To quote from the Great Prayer of Thanksgiving for Lent: “You formed us in your own image to love and
serve you, but we forgot your promises and abandoned your commandments. In your mercy, you did not reject us but
still claimed us as your own… You sent your only Son
to be the way to eternal life.”
Today
is the first Sunday in the season of Lent.

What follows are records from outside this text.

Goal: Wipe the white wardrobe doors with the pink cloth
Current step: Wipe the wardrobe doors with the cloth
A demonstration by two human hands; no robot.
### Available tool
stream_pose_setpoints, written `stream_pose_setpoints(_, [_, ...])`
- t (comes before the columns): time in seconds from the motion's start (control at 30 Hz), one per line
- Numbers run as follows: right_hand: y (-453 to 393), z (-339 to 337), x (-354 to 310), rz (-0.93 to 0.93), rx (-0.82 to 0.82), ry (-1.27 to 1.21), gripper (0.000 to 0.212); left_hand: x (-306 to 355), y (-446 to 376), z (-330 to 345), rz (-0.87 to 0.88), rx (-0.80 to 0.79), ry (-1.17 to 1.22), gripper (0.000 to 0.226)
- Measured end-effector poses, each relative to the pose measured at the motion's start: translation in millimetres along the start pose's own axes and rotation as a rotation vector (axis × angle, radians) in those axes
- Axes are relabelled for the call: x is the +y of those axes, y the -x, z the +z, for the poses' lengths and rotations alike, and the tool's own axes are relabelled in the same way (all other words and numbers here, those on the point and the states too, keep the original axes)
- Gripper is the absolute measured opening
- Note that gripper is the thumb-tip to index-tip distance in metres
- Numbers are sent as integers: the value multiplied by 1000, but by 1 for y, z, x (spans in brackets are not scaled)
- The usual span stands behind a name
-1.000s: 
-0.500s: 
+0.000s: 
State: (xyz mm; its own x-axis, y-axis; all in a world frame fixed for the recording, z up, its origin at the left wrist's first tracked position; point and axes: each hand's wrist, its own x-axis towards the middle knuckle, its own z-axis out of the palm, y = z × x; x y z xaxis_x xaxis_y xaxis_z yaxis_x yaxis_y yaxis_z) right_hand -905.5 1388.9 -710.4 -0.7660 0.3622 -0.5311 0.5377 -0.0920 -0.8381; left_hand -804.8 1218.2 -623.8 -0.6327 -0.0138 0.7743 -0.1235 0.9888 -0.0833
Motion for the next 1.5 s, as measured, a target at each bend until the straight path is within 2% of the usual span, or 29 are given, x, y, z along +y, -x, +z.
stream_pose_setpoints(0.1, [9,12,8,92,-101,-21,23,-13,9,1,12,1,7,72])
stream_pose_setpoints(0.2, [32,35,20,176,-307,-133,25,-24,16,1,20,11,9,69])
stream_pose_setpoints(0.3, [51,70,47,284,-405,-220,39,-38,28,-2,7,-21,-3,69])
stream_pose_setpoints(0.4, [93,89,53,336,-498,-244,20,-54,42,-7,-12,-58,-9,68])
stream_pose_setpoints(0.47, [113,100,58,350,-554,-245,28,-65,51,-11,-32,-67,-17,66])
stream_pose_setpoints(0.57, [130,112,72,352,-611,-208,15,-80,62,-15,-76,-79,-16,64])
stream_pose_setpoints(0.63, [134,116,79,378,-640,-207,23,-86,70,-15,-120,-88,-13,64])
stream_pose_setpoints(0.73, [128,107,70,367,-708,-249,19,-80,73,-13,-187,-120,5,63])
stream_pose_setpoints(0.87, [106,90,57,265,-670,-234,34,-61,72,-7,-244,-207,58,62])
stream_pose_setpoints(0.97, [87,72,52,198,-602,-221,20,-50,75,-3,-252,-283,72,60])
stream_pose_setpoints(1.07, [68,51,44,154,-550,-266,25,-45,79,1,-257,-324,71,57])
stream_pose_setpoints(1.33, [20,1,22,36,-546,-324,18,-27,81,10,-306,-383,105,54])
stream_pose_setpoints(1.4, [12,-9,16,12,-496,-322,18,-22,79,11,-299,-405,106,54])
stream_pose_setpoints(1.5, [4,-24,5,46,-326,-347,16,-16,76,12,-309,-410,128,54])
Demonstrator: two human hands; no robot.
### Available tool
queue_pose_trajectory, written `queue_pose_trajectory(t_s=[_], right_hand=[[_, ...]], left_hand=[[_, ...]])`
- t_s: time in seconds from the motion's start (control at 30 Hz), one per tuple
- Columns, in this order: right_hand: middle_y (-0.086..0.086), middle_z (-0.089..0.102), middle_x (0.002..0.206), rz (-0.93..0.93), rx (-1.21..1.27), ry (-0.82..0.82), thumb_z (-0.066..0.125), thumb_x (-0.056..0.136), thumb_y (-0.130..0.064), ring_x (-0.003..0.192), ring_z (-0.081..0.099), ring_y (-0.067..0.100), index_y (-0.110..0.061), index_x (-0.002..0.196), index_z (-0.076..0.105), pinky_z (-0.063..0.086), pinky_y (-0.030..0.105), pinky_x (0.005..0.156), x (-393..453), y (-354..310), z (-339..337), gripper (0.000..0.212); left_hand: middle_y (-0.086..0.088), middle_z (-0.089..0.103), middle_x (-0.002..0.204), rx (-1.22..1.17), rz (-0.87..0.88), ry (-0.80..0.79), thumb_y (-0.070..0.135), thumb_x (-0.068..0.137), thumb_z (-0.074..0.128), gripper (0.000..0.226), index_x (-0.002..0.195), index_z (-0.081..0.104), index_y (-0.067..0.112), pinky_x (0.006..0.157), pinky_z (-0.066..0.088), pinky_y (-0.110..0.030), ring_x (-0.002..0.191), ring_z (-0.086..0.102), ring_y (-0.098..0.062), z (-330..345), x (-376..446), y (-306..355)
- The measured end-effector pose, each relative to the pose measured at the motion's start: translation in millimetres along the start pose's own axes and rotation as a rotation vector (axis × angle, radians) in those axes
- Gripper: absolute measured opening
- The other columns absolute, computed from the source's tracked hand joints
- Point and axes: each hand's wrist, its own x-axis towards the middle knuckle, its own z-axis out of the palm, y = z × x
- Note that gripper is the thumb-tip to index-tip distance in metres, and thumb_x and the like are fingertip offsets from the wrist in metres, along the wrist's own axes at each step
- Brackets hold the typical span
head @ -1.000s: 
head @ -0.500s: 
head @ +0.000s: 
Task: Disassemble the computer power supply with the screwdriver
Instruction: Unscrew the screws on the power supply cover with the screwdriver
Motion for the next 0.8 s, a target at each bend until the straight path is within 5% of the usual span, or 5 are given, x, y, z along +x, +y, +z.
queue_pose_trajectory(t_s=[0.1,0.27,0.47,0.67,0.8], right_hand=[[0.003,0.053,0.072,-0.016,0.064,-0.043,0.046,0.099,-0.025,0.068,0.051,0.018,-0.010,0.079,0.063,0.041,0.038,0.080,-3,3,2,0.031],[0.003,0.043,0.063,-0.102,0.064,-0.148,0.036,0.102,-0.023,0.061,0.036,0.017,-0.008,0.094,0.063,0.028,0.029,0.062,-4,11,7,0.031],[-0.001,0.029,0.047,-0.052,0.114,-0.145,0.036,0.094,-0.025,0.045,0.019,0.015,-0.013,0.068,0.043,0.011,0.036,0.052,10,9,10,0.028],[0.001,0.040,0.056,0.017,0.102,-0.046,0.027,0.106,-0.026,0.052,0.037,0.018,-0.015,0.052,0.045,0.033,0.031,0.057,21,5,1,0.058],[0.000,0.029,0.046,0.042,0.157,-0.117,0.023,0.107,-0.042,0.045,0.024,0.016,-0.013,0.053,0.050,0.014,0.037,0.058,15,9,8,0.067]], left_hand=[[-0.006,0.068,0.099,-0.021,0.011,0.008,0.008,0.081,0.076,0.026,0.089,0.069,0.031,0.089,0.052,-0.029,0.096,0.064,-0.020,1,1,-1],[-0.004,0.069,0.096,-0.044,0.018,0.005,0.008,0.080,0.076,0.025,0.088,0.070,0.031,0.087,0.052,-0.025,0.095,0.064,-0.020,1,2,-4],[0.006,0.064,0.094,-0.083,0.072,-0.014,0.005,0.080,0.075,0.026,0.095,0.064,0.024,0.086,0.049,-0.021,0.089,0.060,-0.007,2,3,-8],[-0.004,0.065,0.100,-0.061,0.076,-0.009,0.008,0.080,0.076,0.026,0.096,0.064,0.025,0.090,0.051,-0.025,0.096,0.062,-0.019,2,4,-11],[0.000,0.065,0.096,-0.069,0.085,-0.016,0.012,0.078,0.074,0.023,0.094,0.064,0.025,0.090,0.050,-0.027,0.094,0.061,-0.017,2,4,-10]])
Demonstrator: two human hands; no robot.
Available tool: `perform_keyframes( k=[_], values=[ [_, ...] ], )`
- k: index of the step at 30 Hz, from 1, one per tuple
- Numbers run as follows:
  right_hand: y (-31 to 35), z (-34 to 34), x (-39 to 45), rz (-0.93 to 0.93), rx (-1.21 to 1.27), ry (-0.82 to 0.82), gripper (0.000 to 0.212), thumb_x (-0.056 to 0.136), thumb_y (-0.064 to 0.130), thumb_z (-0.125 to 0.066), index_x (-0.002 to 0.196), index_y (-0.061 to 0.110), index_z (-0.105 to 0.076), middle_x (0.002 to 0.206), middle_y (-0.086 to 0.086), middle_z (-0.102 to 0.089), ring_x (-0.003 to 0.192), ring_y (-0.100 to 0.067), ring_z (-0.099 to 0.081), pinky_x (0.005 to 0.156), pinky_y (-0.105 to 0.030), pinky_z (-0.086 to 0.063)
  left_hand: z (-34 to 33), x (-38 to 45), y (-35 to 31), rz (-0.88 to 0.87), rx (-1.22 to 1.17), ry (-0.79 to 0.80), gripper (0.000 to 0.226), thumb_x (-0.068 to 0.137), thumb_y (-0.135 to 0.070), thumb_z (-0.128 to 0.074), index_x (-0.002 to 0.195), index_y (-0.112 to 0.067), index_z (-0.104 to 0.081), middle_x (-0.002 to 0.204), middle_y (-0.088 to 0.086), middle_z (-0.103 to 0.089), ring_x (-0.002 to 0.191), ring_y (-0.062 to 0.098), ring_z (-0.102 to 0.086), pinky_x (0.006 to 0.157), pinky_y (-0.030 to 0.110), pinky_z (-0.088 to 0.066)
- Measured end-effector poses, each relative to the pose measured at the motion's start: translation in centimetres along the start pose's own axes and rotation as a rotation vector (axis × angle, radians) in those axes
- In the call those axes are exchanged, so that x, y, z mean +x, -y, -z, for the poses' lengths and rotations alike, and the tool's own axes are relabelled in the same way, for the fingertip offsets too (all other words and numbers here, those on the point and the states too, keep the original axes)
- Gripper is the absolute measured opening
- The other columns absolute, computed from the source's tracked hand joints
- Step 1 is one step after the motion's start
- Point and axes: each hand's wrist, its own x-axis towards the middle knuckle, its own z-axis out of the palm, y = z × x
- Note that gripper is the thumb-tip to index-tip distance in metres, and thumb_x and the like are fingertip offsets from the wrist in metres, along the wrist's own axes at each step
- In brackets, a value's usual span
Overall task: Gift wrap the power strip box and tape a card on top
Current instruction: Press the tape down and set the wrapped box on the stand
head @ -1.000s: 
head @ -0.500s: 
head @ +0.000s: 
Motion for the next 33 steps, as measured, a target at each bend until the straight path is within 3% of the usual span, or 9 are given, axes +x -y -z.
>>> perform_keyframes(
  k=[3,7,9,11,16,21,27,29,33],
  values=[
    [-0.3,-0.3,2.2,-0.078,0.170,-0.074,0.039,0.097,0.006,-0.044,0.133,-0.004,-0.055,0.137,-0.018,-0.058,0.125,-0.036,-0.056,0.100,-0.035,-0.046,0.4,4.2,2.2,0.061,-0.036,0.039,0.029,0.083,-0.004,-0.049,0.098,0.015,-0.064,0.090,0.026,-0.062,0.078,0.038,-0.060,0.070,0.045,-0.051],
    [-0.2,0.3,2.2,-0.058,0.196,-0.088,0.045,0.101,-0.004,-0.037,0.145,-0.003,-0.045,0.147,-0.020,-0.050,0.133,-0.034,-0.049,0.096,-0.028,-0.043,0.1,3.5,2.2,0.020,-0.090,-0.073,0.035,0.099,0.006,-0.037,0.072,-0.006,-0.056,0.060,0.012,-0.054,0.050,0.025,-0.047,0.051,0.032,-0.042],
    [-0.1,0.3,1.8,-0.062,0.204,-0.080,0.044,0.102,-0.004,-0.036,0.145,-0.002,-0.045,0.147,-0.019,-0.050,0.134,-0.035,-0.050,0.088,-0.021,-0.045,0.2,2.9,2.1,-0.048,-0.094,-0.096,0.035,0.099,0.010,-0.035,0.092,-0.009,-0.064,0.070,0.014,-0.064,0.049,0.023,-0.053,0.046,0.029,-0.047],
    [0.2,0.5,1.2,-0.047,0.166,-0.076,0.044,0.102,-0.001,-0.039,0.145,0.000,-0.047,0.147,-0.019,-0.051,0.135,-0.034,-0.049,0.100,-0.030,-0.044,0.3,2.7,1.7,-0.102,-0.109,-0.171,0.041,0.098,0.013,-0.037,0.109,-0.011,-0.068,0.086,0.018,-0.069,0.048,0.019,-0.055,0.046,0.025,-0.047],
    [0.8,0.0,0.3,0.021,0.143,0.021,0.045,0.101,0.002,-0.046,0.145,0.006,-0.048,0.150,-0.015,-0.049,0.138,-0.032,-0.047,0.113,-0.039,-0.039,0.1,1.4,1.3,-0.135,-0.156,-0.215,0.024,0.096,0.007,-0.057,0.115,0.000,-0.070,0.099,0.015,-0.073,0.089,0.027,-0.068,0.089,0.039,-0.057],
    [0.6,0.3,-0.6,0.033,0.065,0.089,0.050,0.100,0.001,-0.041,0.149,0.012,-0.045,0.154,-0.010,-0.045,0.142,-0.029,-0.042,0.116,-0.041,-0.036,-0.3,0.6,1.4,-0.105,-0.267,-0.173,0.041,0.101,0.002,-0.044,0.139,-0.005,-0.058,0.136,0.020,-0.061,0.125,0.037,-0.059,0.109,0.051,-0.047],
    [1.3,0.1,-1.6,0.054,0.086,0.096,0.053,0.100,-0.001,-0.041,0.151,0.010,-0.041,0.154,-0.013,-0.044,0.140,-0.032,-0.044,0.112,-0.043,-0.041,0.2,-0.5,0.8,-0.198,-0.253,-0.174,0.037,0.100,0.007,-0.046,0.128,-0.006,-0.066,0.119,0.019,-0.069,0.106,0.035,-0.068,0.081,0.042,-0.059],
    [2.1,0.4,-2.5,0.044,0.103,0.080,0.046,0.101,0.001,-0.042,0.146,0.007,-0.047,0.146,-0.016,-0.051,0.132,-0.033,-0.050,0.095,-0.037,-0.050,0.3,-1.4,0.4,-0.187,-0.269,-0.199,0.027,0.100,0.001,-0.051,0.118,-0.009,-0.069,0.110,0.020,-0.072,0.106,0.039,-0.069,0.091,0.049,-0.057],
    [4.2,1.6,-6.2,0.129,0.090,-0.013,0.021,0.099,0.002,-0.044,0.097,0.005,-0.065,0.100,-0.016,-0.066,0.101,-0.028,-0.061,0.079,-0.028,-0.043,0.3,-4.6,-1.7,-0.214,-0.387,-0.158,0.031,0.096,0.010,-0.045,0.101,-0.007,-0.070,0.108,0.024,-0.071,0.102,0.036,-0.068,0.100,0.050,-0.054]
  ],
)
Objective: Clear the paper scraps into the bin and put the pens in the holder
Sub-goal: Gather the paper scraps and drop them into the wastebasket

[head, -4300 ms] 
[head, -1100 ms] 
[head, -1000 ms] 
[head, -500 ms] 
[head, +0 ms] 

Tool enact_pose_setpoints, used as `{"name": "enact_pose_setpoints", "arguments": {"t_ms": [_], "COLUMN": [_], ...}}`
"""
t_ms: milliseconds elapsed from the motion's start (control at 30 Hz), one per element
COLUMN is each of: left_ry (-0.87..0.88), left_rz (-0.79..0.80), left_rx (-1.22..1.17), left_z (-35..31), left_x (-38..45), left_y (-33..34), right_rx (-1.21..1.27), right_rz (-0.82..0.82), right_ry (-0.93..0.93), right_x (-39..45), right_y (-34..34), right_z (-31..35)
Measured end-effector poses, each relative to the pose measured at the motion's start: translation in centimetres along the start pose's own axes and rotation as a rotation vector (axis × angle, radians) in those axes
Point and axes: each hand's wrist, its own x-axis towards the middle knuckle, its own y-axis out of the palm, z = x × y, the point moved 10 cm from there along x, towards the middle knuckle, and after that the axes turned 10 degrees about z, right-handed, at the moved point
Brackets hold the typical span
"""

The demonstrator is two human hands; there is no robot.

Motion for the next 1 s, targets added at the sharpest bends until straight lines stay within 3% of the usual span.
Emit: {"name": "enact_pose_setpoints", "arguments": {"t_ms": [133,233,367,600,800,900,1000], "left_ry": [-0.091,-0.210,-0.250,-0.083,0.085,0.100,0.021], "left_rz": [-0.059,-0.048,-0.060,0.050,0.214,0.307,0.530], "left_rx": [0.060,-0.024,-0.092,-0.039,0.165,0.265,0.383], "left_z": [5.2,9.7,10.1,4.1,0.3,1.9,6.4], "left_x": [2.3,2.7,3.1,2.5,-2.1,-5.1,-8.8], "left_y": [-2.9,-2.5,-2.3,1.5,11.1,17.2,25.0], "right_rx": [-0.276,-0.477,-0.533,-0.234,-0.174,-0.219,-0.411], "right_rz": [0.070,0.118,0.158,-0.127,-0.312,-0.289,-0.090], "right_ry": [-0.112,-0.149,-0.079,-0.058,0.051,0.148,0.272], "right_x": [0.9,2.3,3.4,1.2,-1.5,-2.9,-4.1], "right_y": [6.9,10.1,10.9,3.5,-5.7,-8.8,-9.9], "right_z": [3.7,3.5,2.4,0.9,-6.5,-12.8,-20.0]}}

Lent is a season for reflection: on our sinfulness and God’s
faithfulness. Lent is a
season in which we take stock of our relationships, especially our
relationship with the Lord our God. Lent
is a time in which we remind ourselves that there are indeed boundaries we
should not cross, seek the Spirit’s leading in making those boundaries clearer
to us, and thank God that there are boundaries, not arbitrary and rigid
commandments, but gifts of love.
In
closing I will share these words about Lent from Jon L. Berquist: “For the church, [Lent] is a time of
penitence, of recognizing the ways we have let ourselves be distracted from the
mission that God intends for us. God’s
mission has not changed, and in the aftermath of our stumbling, God still calls
us back to the right path. God calls us back every day, and every Lent.” Amen.